In May 2005, I graduated from New York University with a degree in journalism. That fall, I got a job off Craigslist working for a twenty-nine-year-old Afghan man named Richard Zaher, who was creating a jet charter company called Paramount Business Jets, seemingly by himself. He lived in a dark, bare apartment in Lower Manhattan with his sister. I went there zero to four times a week over around three months. In his bedroom, we worked on his company’s website.

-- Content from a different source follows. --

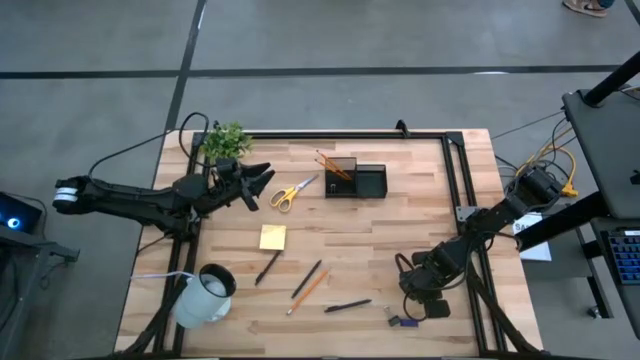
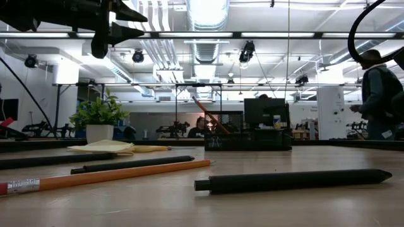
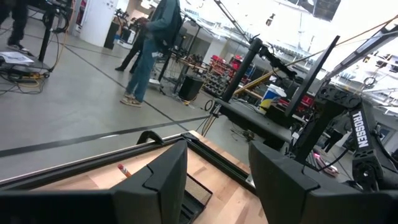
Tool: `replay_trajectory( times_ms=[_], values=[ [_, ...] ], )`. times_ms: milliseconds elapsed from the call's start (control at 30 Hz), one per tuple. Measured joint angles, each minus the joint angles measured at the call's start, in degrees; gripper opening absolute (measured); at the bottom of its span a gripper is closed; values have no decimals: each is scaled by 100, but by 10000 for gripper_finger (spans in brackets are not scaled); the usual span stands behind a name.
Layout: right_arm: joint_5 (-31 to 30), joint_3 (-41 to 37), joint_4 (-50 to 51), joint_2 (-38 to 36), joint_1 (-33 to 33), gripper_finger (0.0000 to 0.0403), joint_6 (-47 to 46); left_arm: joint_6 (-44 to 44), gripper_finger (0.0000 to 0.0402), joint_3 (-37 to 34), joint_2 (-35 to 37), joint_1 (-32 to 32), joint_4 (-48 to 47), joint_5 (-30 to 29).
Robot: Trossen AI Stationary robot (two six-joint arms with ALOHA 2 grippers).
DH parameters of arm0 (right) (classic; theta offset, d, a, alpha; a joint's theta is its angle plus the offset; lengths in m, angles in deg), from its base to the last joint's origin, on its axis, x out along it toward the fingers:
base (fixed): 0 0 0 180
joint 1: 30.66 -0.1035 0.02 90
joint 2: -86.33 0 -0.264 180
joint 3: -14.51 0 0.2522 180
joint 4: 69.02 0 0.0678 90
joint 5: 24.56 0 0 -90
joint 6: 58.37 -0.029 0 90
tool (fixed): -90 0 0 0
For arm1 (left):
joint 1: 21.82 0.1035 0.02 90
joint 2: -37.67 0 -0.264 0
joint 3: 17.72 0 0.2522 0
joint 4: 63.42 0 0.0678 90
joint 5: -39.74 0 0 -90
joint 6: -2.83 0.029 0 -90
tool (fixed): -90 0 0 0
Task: Pick and place office supplies into organizer
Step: Put the right binder clip into the desk organizer
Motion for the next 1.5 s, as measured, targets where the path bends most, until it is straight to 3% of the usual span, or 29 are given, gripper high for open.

The website’s purpose was to entice customers to call the company, which for a fee would facilitate travel by private jet. My job was to (1) copyedit the text he’d written; (2) find and Photoshop images of jets, jet interiors/cockpits, limousines, mansions, cruise ships, champagne, and other things to put on the website; (3) collect statistics and write descriptions for a hundred-plus types of jets. My work is still online, I recently learned. This sentence made me laugh a little, reading it in 2023:
Richard was also an actor. His acting name was Baktash, which seemed to be his birth name. He’d been in two movies. He’d starred in FireDancer—the first Afghan film submitted to the Academy Awards, a film assistant-directed by his sister, Vida, who when letting me in the apartment a few times had seemed quiet and stoic, like her brother—and he’d appeared briefly in Spike Lee’s Inside Man.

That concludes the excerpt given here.